Jutiamornlerd Noppawan, Chusri Sarunyou, Siripaitoon Pisud
Department of Medicine, Faculty of Medicine, Prince of Songkla University, Songkhla, Thailand.
J Med Assoc Thai. 2011 Aug;94(8):927-32.
To study the epidemiology of candidemia patients in Songklanagarind Hospital.
A retrospective study examining the epidemiological data of candidemia patients in Songklanagarind Hospital, a referral center in southern Thailand, between January 2004 and December 2009.

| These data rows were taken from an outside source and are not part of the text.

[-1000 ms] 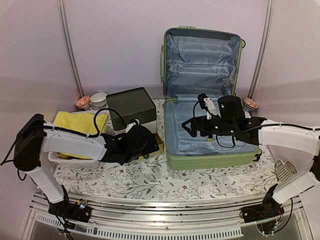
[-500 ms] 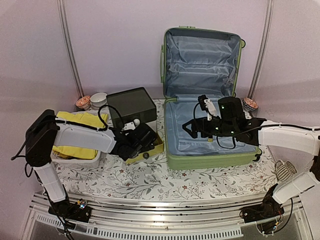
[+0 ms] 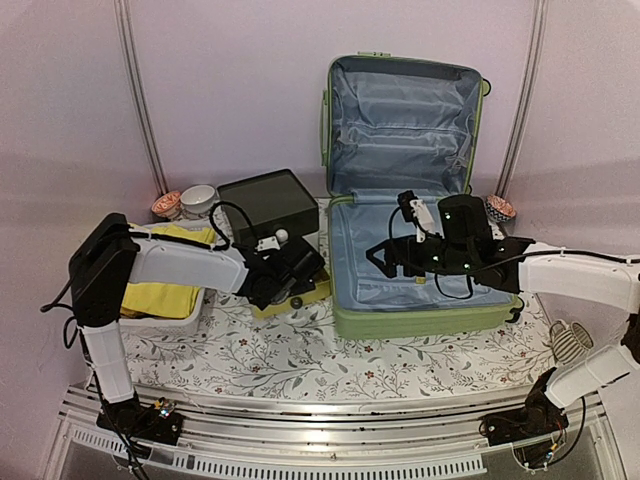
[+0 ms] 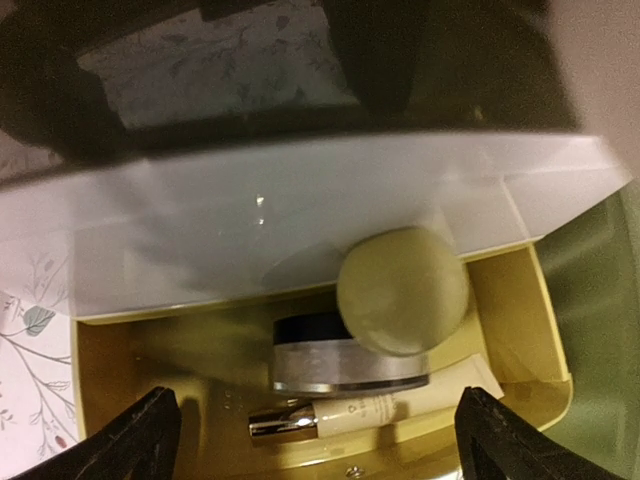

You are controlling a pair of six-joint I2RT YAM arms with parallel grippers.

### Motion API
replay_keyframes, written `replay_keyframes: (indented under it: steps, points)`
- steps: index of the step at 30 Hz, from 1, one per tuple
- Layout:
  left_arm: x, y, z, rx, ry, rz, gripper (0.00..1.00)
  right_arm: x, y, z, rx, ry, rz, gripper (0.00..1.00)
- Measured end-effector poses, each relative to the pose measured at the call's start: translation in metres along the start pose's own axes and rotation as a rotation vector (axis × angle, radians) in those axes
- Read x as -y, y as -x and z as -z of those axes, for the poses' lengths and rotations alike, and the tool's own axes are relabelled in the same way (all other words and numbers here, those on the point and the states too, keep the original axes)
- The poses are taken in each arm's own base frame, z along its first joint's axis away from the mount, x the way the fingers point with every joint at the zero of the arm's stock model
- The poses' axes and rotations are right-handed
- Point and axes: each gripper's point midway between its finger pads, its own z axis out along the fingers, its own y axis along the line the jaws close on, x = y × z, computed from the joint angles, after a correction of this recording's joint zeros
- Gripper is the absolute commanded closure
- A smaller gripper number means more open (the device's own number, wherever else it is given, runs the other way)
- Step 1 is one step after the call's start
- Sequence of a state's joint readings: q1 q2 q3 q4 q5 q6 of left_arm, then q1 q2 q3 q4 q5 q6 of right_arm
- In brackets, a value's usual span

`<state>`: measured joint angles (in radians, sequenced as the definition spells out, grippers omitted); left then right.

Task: Open, take out, and arrange the luggage
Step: Move the storage box to the center of the board.

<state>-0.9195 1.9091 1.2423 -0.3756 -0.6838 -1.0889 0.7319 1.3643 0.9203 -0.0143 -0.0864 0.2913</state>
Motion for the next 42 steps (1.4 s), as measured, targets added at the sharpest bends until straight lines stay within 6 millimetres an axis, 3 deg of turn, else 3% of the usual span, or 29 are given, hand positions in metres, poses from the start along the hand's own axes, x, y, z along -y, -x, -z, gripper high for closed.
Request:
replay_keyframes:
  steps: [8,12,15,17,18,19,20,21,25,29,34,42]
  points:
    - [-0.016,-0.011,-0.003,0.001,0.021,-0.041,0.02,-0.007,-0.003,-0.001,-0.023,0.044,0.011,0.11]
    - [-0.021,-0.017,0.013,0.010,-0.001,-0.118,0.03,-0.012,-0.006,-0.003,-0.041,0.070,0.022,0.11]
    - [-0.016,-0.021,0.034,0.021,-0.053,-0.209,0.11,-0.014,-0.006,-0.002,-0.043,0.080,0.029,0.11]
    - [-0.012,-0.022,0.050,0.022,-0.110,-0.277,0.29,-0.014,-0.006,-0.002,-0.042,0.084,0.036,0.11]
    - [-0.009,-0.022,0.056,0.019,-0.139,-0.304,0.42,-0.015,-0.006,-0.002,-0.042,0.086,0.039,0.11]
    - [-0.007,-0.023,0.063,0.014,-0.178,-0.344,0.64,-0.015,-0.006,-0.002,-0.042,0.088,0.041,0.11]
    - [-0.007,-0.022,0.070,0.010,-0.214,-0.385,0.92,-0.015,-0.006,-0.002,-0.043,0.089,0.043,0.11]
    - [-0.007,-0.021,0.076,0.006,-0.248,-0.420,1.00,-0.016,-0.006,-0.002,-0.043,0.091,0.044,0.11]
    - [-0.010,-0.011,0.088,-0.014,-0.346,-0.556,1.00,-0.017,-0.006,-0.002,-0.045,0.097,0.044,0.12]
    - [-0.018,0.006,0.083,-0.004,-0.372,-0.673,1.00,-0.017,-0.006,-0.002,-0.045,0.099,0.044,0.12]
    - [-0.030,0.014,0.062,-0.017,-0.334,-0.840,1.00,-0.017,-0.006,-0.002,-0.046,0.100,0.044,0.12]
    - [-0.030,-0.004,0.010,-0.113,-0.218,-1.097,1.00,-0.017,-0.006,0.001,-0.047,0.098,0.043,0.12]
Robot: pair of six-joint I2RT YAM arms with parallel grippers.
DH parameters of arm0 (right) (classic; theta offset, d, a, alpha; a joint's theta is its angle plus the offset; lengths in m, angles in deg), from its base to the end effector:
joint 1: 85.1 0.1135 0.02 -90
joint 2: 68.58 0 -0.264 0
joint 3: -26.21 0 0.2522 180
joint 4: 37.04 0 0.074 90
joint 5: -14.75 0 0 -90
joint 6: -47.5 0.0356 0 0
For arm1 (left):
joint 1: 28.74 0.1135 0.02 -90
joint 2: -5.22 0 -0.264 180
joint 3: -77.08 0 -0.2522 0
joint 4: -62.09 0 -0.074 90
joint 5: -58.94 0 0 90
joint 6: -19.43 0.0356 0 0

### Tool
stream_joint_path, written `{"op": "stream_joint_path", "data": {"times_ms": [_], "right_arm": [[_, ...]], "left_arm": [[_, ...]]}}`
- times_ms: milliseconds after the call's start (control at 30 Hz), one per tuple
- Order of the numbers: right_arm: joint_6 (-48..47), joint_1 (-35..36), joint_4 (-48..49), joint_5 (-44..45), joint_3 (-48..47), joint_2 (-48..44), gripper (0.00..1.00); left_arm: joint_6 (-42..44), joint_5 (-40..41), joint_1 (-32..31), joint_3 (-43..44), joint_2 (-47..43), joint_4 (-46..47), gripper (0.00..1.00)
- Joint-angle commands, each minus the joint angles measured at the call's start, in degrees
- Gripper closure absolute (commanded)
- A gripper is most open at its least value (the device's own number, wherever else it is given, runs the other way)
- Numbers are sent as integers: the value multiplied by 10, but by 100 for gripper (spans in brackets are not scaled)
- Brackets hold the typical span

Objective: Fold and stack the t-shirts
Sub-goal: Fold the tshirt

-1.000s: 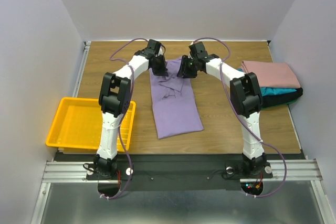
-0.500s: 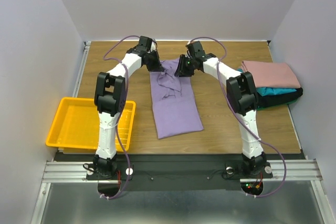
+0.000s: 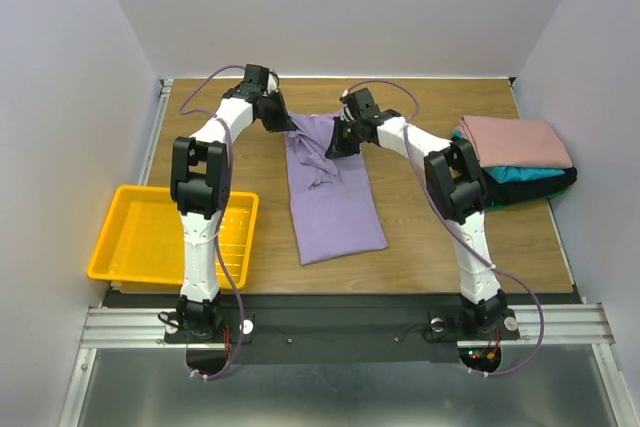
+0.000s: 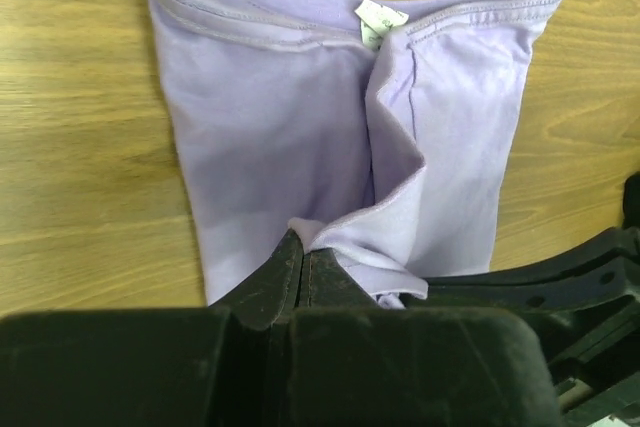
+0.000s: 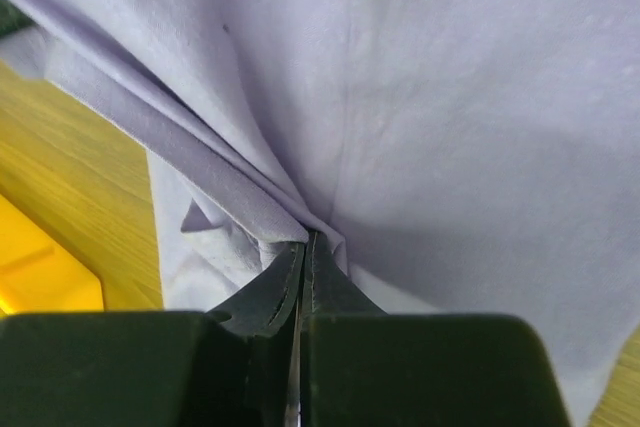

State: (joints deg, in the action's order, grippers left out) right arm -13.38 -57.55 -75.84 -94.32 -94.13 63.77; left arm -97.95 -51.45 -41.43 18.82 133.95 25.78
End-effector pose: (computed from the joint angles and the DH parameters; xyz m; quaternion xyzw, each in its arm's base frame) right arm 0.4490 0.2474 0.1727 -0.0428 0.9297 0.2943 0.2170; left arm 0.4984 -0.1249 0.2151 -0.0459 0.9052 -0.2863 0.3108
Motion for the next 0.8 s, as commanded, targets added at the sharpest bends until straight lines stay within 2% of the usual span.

Two hundred six candidemia inpatients had an overall 54% mortality rate. The median age of the patients was 53 years (range: 1-98 years). Length of hospital stay was an average of 55 days. Most of them (129, 62.6%) were admitted in a non-intensive care unit (non-ICU). The most common associated condition was solid organ malignancy (67, 32.5%). Most of the patients (181, 88%) had a history of broad spectrum antibiotic usage; however, in the non-broad spectrum antibiotics group solid organ malignancy was still the most common associated condition. Candida albicans and non-albicans Candida accounted for 83 (40.3%) and 123 (59.7%) cases, respectively. Higher mortality rates were significantly related with intensive care unit (ICU) admission, elderly patients, and the presence of solid organ tumors, hematologic malignancies, and neutropenia, and influenced by intubation with a mechanical ventilator, central venous or urethral catheterization, surgical procedures, and administration of antibiotics.
Candidemia can cause a high mortality rate that is influenced with many independent risk factors including surgical and medical interventions. Non-albicans Candida is more common than Candida albicans whereas each mortality rate was not significantly different.
研究宋卡那加拉医院念珠菌血症患者的流行病学情况。
一项回顾性研究,调查了泰国南部转诊中心宋卡那加拉医院2004年1月至2009年12月期间念珠菌血症患者的流行病学数据。
206例念珠菌血症住院患者的总死亡率为54%。患者的中位年龄为53岁(范围:1 - 98岁)。平均住院时间为55天。其中大多数患者(129例,62.6%)入住非重症监护病房(非ICU)。最常见的相关疾病是实体器官恶性肿瘤(67例,32.5%)。大多数患者(181例,88%)有广谱抗生素使用史;然而,在非广谱抗生素组中,实体器官恶性肿瘤仍是最常见的相关疾病。白色念珠菌和非白色念珠菌分别占83例(40.3%)和123例(59.7%)。较高的死亡率与入住重症监护病房(ICU)、老年患者、实体器官肿瘤、血液系统恶性肿瘤和中性粒细胞减少症显著相关,并受机械通气插管、中心静脉或尿道插管、外科手术及抗生素使用的影响。
念珠菌血症可导致高死亡率,受多种独立危险因素影响,包括手术和医疗干预。非白色念珠菌比白色念珠菌更常见,而各自的死亡率无显著差异。